(YOUR ASSIGNMENT):
Your output should be each line from the material below that has the word "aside".

(DATA FOR THIS EXERCISE):
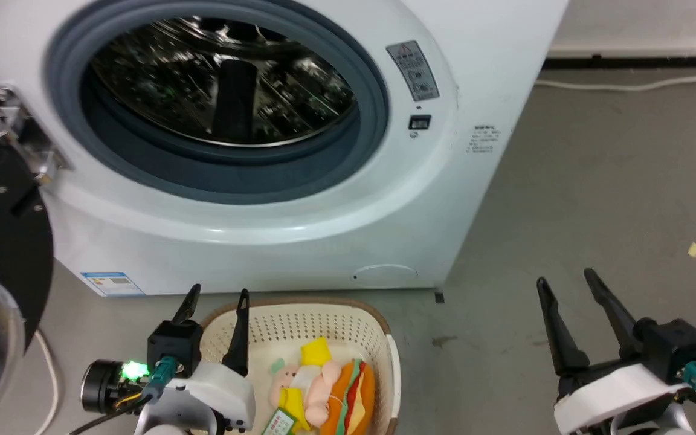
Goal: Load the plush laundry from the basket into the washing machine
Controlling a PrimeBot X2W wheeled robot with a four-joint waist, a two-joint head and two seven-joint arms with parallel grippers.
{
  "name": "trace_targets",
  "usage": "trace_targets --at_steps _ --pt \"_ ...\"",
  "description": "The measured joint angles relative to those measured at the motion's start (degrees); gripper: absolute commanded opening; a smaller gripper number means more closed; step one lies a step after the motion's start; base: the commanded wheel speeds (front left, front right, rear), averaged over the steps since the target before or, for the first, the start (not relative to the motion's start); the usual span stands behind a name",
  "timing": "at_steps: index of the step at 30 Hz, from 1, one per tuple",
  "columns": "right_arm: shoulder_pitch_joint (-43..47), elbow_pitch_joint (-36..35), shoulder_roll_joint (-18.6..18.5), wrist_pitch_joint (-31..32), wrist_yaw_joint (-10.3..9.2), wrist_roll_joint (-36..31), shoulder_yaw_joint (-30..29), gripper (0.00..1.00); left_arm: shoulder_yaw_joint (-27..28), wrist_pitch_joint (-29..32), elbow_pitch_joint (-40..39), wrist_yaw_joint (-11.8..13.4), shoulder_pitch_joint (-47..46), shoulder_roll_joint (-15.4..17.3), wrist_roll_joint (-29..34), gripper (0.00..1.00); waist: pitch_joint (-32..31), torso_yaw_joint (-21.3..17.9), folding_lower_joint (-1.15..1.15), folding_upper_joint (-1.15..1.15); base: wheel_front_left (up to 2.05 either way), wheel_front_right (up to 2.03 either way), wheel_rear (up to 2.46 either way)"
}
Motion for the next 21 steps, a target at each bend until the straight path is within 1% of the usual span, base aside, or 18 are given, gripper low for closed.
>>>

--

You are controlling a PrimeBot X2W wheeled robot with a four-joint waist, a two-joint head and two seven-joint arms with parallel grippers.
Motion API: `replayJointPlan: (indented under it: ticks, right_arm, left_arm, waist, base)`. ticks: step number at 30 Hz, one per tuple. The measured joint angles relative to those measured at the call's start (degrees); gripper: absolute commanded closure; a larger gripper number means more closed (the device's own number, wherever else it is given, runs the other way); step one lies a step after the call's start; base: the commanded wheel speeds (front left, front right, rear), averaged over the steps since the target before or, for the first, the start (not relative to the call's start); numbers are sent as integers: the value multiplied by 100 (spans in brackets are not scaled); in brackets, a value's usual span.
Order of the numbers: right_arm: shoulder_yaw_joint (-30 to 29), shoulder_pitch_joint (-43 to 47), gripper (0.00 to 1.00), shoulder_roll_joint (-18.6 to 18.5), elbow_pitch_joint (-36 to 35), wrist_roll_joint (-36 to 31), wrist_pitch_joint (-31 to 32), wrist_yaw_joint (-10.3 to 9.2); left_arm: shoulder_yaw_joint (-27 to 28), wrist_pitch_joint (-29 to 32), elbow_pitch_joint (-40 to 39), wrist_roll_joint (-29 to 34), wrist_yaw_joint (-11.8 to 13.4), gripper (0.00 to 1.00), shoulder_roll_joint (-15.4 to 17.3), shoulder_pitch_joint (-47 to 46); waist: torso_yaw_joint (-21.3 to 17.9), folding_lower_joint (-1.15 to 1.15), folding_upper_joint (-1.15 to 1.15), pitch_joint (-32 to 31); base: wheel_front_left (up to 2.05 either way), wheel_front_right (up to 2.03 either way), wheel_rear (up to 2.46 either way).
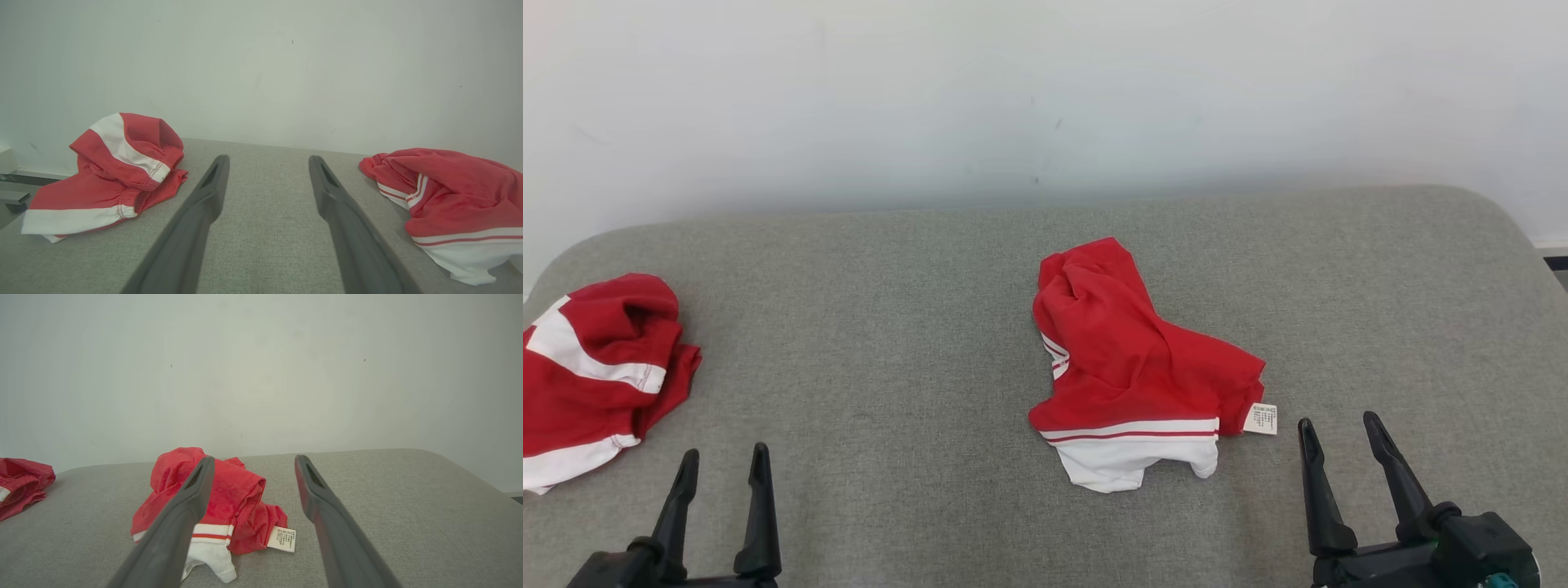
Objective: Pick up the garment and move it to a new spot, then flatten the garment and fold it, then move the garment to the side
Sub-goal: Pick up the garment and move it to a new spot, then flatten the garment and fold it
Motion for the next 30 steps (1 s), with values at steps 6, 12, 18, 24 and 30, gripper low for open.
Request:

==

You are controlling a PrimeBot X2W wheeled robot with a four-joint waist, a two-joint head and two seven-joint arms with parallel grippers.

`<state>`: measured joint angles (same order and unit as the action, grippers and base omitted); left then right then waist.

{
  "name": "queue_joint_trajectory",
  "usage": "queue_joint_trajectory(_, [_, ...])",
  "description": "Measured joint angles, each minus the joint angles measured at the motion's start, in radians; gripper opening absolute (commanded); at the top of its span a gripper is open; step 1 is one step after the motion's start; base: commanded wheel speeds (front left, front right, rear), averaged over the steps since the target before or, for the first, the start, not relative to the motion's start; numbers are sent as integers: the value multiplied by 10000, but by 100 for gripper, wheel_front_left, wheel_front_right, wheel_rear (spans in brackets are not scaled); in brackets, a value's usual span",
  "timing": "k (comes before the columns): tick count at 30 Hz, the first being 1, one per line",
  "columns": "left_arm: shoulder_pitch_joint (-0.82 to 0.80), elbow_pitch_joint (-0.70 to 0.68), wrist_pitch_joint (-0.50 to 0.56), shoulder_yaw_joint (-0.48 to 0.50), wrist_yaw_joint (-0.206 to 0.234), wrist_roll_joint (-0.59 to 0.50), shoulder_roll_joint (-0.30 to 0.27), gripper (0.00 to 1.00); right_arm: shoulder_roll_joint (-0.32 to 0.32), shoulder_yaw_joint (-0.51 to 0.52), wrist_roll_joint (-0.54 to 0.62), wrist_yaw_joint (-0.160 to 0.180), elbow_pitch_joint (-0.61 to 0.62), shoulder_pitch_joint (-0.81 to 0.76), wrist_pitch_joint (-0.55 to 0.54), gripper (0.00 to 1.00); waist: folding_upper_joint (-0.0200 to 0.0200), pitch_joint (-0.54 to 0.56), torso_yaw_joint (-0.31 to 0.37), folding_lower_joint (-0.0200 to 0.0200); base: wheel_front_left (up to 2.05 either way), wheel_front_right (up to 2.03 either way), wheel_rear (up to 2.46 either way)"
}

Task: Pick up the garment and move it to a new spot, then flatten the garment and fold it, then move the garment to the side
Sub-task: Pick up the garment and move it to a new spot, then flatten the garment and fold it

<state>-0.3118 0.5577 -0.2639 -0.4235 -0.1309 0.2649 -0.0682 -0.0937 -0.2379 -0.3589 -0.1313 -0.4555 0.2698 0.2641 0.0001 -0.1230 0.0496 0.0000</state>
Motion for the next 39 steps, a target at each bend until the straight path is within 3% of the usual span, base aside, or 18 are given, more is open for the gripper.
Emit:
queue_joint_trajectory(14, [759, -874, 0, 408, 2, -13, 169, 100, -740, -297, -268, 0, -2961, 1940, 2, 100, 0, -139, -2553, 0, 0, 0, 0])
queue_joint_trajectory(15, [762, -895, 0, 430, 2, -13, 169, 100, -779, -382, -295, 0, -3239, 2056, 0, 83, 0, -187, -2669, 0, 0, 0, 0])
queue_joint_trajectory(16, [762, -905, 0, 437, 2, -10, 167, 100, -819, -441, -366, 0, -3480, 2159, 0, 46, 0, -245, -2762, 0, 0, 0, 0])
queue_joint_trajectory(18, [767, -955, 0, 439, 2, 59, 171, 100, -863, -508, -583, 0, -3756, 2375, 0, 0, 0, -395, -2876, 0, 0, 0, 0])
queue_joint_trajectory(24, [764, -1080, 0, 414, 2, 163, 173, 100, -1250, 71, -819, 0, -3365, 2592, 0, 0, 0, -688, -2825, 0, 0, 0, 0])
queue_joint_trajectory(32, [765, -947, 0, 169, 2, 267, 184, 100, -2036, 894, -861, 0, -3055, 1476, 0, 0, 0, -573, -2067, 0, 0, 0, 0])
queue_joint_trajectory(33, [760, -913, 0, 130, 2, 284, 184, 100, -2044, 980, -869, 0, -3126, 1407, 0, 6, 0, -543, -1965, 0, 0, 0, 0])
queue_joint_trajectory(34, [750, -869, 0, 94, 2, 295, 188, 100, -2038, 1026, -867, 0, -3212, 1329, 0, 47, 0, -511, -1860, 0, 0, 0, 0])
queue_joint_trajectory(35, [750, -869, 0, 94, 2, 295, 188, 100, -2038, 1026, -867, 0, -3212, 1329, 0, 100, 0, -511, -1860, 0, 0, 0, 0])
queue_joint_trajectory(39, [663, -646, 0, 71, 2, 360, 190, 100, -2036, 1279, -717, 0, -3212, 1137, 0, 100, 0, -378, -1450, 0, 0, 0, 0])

(YOUR SOLUTION):
Motion for the next 21 steps, a target at each bend until the straight path is within 1% of the usual span, base aside, or 18 are given, gripper low for closed.
Motion for the next 39 steps, a target at each bend until the straight path is within 3% of the usual span, base aside, or 18 are given, more is open for the gripper.

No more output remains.